So much had developed in such a short period of time. Casey had foolishly permitted himself to be lulled into a false sense of security. Into believing his life of living on the run was behind him. He'd known better. Deep down. But that hadn't stopped hope from burning strongly within him.
His emotions welled. Letting them free was a bad idea. He wasn't allowed to have extreme emotions anymore. Doing so left him weakened against his inner beast.

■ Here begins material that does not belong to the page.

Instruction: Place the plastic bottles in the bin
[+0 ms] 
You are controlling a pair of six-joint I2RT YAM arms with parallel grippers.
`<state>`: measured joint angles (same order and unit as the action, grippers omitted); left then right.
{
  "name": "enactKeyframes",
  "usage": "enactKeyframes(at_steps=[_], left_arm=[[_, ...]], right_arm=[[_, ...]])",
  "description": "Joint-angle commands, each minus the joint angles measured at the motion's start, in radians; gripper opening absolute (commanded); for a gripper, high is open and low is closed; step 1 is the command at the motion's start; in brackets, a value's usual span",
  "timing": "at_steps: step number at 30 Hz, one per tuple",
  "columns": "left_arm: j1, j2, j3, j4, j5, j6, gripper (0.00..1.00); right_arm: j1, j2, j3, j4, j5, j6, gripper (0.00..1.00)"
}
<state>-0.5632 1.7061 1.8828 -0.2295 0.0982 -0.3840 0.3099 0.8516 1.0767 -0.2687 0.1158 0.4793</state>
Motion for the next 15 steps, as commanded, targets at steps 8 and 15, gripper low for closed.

"My own fucking demon," he said, venom dripping from every word. He'd never, as of yet, completely mastered the animal side of himself. Over the years he'd met natural-borns, men and women born with the ability to shift forms into animals. He'd even run into those who had been attacked by a natural and lived to tell the tale— getting pretty fucking furry the month following. They all seemed to have a better handle on their animal sides than he did.
Special.
That was what the scientists had called him way back when he'd been their pet project.
"Special, my ass."
They'd gotten lucky with him. Unbeknownst to Casey and the scientists at the time, he had supernaturals in his family history somewhere, which left his body in a better position to accept what wasn't natural to it—wolf DNA, among other things the group had thought up and used.
Straight humans weren't so lucky.
He almost laughed at the idea of what had happened to him being anything other than a nightmare. It had been nearly one hundred years since he'd volunteered to help better his country. Since he'd agreed to try to make a difference and better the future of mankind.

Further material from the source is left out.